■ Ökolumne: Dioxinhimmel Von Michael Vesper
Ein einziges Sinterband des Hoesch-Stahlwerks „Westfalenhütte“ in Dortmund pustet jedes Jahr ein Achtel der Dioxinmenge in die Ruhrgebietsluft, die in Seveso Tod und Verderben brachte – ganz legal, denn Grenzwerte für solche Sinteranlagen gibt es nicht. Erst kürzlich wurden Gesetze so geändert, daß auch die Industrie Sondermüll in ihren Anlagen verbrennen darf.
Ökologie paradox: Wenn's um Müllverbrennungsanlagen geht, streitet die ganze Republik um Dioxin- Grenzwerte – mit dem Ergebnis, daß die gesetzliche Obergrenze auf 0,1 Nanogramm gesenkt wurde; währenddessen stoßen unkontrollierte Öfen privater Unternehmen das Vielhundertfache aus – 40, 50 oder gar 70 Nanogramm pro Kubikmeter Abluft.
Was ist zu tun? Die Auseinandersetzung darüber zeigt, wie sich das Verhältnis zwischen Ökologie und Ökonomie in Zeiten der Krise wieder verschlechtert. Ausgerechnet ein Umweltminister, Klaus Matthiesen aus Nordrhein-Foto: Jürgen Eis
Westfalen, führt die Front derer an, die sich gegen strenge Umweltstandards wehren und für den Vorrang wirtschaftlicher vor ökologischen Interessen eintreten. Und um den Zwang zu ökologischem Handeln wegzuhexen, beschwört er, auch im Fall Hoesch, zwei Zauberformeln:
Erstens bedeuteten die Dioxin-Emissionen für AnwohnerInnen und Beschäftigte keine „akute Gesundheitsgefahr“. Nach dieser Logik sind Hautausschläge wohl ernster zu nehmen als ein nicht „akut“, sondern langfristig erhöhtes Krebsrisiko. Doch auch „agent orange“ war nicht unmittelbar tödlich. Nicht der Extremfall der „akuten“, sondern der Normalfall der schleichenden Vergiftung bedroht unsere Gesundheit.
Zweitens baut Matthiesen die irreale Alternative „Schweigen oder Schließen“ auf und mißbraucht so die Angst der Betroffenen um ihre Arbeitsplätze. Flugs rechnet er mögliche Stellenverluste bei Stillegung der Dioxinschleudern allein in NRW auf 50.000 hoch. Wer wagt es da noch, sich in einer Region, die hart von der Wirtschaftskrise getroffen und zum Strukturwandel gezwungen ist, zum Anwalt der Ökologie zu machen?

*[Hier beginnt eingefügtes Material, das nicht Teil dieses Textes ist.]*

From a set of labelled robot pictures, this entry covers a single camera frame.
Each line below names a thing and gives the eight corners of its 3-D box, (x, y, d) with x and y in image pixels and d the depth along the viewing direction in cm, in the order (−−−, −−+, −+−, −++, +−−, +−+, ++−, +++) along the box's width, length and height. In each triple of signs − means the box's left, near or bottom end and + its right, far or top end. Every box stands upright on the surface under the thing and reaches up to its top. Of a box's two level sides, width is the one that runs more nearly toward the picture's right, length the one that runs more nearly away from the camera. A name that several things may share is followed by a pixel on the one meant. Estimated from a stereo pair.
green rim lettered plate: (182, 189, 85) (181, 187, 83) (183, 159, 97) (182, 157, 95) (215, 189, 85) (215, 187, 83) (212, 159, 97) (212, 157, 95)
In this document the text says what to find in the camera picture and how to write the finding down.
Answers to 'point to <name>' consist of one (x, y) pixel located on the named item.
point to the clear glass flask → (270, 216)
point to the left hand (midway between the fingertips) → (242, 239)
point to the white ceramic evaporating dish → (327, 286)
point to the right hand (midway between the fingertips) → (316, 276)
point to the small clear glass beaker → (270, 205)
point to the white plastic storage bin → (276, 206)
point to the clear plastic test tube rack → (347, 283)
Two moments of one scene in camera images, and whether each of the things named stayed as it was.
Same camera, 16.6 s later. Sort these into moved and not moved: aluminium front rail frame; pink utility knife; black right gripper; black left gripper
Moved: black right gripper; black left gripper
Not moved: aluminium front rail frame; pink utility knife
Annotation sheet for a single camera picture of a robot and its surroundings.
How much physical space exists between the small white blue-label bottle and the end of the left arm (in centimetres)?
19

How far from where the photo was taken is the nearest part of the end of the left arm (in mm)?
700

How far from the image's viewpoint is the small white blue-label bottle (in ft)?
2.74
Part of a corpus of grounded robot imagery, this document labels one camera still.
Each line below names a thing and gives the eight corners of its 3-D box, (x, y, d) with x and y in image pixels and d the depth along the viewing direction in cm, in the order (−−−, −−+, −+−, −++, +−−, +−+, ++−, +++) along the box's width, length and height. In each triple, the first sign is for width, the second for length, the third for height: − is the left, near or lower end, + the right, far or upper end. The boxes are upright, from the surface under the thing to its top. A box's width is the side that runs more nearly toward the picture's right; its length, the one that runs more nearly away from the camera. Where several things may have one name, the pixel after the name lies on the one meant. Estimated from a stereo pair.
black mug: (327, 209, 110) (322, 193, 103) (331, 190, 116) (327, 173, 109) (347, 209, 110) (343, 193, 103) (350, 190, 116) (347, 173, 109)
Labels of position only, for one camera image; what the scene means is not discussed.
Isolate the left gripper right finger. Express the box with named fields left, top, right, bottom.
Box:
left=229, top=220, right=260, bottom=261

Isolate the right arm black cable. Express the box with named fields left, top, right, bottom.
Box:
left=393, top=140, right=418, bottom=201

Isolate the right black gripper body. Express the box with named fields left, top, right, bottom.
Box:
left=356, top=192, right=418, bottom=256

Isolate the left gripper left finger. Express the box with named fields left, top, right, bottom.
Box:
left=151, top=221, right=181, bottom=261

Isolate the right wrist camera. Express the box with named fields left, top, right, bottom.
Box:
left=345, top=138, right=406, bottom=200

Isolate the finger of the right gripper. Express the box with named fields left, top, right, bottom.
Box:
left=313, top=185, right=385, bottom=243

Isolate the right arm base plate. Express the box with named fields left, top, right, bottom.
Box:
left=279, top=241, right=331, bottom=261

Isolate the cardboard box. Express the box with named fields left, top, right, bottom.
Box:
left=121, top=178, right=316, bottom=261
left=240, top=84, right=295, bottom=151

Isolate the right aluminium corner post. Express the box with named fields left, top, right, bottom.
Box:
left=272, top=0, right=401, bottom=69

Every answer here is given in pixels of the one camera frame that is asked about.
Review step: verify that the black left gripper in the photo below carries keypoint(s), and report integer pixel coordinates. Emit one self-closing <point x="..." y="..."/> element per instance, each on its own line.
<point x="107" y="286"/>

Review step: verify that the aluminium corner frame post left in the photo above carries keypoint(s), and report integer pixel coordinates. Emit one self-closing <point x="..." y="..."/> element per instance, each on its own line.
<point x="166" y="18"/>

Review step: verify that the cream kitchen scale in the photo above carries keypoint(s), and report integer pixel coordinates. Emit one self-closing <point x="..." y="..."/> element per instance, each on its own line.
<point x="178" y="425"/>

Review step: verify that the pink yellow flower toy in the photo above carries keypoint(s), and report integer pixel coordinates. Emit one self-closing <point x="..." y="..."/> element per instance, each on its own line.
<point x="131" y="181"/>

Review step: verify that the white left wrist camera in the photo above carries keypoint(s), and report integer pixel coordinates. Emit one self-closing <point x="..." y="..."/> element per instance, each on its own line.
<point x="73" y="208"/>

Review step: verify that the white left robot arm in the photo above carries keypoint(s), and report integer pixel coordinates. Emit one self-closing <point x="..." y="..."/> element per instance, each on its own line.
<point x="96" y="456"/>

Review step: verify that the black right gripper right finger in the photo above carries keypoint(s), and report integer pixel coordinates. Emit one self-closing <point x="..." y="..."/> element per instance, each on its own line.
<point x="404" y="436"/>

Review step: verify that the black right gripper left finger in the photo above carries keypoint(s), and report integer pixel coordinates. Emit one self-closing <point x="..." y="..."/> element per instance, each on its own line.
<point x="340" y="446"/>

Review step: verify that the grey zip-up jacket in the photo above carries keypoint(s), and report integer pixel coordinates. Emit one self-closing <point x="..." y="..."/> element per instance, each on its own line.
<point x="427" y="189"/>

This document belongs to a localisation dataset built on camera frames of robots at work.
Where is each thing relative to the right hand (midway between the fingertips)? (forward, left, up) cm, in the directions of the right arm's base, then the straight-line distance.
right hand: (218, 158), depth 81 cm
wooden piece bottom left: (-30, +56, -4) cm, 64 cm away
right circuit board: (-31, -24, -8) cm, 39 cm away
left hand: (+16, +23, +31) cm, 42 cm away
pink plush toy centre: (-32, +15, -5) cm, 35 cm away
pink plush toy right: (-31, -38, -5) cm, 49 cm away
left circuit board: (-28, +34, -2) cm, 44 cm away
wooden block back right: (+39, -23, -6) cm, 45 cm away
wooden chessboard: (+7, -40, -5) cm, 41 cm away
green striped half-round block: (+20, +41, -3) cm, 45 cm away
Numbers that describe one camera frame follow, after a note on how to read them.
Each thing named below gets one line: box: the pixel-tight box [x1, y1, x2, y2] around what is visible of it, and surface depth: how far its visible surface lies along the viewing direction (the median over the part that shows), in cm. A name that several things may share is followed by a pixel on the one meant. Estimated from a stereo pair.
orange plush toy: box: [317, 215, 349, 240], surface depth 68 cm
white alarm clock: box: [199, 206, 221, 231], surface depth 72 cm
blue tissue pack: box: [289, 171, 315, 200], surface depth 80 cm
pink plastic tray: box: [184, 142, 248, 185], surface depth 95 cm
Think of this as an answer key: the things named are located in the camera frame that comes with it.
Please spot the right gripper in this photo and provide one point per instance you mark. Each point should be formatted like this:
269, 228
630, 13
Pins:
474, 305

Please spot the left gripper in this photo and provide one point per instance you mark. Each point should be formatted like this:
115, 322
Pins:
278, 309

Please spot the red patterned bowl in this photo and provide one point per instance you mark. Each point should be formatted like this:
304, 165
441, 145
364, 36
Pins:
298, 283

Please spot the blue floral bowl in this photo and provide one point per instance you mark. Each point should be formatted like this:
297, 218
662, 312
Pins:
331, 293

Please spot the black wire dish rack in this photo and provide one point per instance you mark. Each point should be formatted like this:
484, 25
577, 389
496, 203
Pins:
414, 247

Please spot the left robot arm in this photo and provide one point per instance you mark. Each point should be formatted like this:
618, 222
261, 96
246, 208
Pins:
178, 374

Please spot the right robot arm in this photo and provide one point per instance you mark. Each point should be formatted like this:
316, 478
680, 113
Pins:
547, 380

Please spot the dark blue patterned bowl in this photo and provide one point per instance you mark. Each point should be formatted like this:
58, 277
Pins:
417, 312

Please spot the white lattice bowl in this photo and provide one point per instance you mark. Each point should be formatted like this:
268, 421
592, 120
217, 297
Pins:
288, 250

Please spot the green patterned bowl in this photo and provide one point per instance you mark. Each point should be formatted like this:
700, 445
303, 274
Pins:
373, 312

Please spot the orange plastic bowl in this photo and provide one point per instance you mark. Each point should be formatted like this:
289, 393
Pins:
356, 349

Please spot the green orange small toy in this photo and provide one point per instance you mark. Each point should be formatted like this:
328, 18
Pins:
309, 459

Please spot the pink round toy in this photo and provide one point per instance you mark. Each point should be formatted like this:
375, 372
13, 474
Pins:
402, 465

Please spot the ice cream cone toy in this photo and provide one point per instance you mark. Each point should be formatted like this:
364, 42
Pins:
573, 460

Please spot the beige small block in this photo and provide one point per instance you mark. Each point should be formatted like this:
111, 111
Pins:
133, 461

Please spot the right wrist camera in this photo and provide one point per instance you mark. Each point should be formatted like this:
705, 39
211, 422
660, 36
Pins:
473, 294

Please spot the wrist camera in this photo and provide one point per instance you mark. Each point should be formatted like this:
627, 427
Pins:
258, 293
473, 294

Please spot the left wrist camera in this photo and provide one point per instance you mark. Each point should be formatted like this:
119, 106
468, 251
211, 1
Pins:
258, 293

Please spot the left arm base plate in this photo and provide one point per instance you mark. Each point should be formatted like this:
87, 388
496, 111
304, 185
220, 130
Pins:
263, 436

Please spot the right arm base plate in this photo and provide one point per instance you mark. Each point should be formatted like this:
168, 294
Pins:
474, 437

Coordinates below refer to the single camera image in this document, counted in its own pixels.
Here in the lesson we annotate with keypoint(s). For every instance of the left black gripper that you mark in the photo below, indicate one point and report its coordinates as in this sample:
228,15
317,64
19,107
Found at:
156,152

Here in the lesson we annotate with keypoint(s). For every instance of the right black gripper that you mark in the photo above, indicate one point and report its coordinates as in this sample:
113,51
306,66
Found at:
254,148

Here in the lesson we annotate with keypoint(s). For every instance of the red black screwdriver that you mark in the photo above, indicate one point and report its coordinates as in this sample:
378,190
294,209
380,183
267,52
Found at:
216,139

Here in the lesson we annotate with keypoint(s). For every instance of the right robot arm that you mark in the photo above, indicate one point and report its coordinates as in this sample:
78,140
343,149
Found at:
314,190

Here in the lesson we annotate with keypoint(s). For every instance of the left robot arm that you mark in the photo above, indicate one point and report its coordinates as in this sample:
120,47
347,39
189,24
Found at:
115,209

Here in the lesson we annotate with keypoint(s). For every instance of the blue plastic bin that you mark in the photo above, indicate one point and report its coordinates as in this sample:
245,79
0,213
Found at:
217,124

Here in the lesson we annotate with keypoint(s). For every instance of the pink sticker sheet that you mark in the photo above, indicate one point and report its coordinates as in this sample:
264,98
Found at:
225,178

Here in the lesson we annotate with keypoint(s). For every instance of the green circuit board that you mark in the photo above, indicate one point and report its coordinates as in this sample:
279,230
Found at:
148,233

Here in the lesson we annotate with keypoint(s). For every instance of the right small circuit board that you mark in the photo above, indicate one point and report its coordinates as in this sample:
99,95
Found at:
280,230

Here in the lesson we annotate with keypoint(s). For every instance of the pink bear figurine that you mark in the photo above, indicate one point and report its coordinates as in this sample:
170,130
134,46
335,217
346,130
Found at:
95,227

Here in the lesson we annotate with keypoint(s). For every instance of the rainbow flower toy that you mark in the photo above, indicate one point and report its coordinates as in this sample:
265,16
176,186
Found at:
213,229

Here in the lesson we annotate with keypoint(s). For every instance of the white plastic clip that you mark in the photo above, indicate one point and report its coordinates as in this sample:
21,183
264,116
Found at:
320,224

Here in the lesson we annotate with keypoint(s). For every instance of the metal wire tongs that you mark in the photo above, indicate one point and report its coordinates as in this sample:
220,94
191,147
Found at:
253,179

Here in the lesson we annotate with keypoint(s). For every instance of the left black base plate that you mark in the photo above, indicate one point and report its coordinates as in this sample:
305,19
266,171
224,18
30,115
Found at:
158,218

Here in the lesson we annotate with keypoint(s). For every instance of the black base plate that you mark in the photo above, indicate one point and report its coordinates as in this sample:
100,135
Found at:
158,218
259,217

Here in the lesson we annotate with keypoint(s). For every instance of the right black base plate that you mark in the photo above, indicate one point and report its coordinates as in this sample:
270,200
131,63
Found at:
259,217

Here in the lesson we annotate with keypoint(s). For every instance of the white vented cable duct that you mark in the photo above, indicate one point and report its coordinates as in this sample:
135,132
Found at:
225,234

Beide Zauberformeln lösen die Probleme nicht, sondern vergrößern sie. Weder Schweigen noch Schließen, sondern Handeln heißt die Devise. Wer untätig bleibt, gefährdet mittel- und langfristig mehr Arbeitsplätze als diejenigen, die Umweltzerstörung und Gesundheitsbelastung ernst nehmen und konsequente Gegenmaßnahmen verlangen. Nur frühzeitige Produktionsumrüstungen nach dem fortgeschrittensten Stand der Technik garantieren langfristig wirtschaftliche Prosperität. Wozu es umgekehrt führt, wenn man die schädlichen Wirkungen von Umweltgiften systematisch verharmlost, zeigt extrem das Beispiel der ehemaligen DDR: der dramatische Arbeitsplatzverlust hat auch mit der jahrzehntelangen ökologischen Ignoranz zu tun, die dort herrschte.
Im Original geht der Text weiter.